═════ Data shown
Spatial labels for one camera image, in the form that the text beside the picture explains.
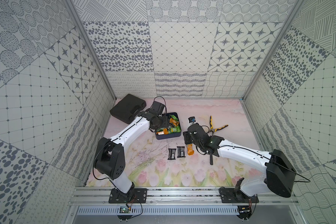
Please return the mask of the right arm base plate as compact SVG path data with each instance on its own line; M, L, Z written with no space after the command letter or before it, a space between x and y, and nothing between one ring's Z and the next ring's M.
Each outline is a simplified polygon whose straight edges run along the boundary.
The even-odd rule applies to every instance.
M241 190L235 190L233 188L221 187L218 189L222 203L258 203L257 196L249 197L245 195Z

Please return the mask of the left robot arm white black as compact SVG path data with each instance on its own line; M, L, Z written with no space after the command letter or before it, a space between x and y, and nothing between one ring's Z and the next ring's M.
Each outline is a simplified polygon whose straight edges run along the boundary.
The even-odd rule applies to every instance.
M166 114L140 112L125 129L110 138L103 137L99 140L92 169L104 174L118 191L131 195L134 186L125 173L126 150L146 131L155 132L166 128L168 124Z

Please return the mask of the white vent grille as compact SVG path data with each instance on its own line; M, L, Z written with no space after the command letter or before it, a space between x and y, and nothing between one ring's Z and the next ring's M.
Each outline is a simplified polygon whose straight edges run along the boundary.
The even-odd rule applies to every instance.
M238 215L239 209L232 205L209 205L209 206L168 206L149 205L133 206L129 210L126 206L80 206L78 215Z

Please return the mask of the black cookie packet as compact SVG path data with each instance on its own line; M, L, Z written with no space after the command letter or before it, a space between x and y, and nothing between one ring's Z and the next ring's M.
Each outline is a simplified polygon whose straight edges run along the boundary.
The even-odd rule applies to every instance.
M168 160L175 160L176 148L169 148Z
M185 158L185 147L184 146L177 147L177 158Z

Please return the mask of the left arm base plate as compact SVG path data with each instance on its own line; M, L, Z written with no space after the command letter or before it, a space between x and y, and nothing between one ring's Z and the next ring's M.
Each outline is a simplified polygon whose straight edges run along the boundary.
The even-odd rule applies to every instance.
M123 193L118 189L112 189L109 197L109 203L146 203L147 200L146 188L134 188Z

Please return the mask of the dark blue storage box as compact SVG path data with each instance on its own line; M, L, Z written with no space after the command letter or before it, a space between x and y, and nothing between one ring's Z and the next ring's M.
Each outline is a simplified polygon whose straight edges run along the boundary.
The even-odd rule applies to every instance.
M165 140L170 138L180 137L182 134L181 123L178 114L175 112L167 113L168 123L165 127L158 129L155 133L157 140Z

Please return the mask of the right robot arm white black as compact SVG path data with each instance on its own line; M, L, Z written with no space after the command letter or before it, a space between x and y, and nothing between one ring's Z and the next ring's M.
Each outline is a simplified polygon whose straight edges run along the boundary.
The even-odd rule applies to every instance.
M210 157L210 165L214 164L214 157L222 157L241 162L260 172L258 176L242 177L237 181L232 195L240 201L268 192L289 198L295 183L311 182L297 173L287 156L280 150L267 152L247 148L223 137L209 135L198 123L192 123L183 136L187 144L193 144L199 153Z

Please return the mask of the aluminium mounting rail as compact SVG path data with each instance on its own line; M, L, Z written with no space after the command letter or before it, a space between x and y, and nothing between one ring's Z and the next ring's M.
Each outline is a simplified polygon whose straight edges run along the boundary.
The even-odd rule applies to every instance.
M77 187L69 199L68 205L116 205L111 197L111 187ZM292 195L290 198L277 196L271 192L258 195L258 202L253 205L298 205L297 198ZM221 196L218 187L164 187L148 188L146 202L149 205L214 205L221 204Z
══════════
_Work order_:
Repeat the full listing above exactly, with no pictures in the copy.

_Output for this exercise_:
Spatial labels for one camera image, in the form that the text beside the picture explains.
Please return the mask of the right arm base plate as compact SVG path data with each instance on its own line; M, L, Z written with no space after the command letter or before it, a space between x and y, and nothing between one ring's Z and the next ring's M.
Each outline is a simplified polygon whose straight edges run along the boundary.
The even-odd rule applies to every instance.
M241 190L235 190L233 188L221 187L218 189L222 203L258 203L257 196L249 197L245 195Z

Please return the mask of the left robot arm white black as compact SVG path data with each instance on its own line; M, L, Z written with no space after the command letter or before it, a space between x and y, and nothing between one ring's Z and the next ring's M.
Each outline is a simplified polygon whose straight edges run along the boundary.
The even-odd rule applies to every instance.
M166 114L140 112L125 129L110 138L103 137L99 140L92 169L104 174L118 191L131 195L134 186L125 173L126 150L146 131L155 132L166 128L168 124Z

Please return the mask of the white vent grille as compact SVG path data with each instance on its own line; M, L, Z written with no space after the command letter or before it, a space between x and y, and nothing between one ring's Z and the next ring's M.
Each outline is a simplified polygon whose straight edges run along the boundary.
The even-odd rule applies to every instance.
M238 215L239 209L232 205L209 205L209 206L168 206L149 205L133 206L129 210L126 206L80 206L78 215Z

Please return the mask of the black cookie packet as compact SVG path data with each instance on its own line; M, L, Z written with no space after the command letter or before it, a space between x and y, and nothing between one ring's Z and the next ring's M.
Each outline is a simplified polygon whose straight edges run along the boundary.
The even-odd rule applies to every instance.
M168 160L175 160L176 148L169 148Z
M185 158L185 147L184 146L177 147L177 158Z

Please return the mask of the left arm base plate as compact SVG path data with each instance on its own line; M, L, Z written with no space after the command letter or before it, a space between x and y, and nothing between one ring's Z and the next ring's M.
Each outline is a simplified polygon whose straight edges run along the boundary.
The even-odd rule applies to every instance.
M123 193L118 189L112 189L109 197L109 203L146 203L147 200L146 188L134 188Z

Please return the mask of the dark blue storage box as compact SVG path data with each instance on its own line; M, L, Z written with no space after the command letter or before it, a space between x and y, and nothing between one ring's Z and the next ring's M.
Each outline is a simplified polygon whose straight edges run along the boundary.
The even-odd rule applies to every instance.
M165 140L170 138L180 137L182 134L181 123L178 114L175 112L167 113L168 123L165 127L158 129L155 133L157 140Z

Please return the mask of the right robot arm white black as compact SVG path data with each instance on its own line; M, L, Z written with no space after the command letter or before it, a space between x and y, and nothing between one ring's Z and the next ring's M.
Each outline is a simplified polygon whose straight edges run along the boundary.
The even-odd rule applies to every instance.
M210 157L210 165L214 164L214 157L222 157L241 162L260 172L258 176L242 177L237 181L232 195L240 201L268 192L289 198L295 183L311 182L297 173L287 156L280 150L267 152L247 148L223 137L209 135L198 123L192 123L183 136L187 144L193 144L199 153Z

Please return the mask of the aluminium mounting rail as compact SVG path data with each instance on its own line; M, L, Z written with no space after the command letter or before it, a space between x and y, and nothing between one ring's Z and the next ring's M.
Each outline is a simplified polygon whose straight edges run along the boundary.
The even-odd rule applies to every instance.
M77 187L69 199L68 205L116 205L111 197L111 187ZM292 195L290 198L277 196L271 192L258 195L258 202L253 205L298 205L297 198ZM221 196L218 187L164 187L148 188L146 202L149 205L214 205L221 204Z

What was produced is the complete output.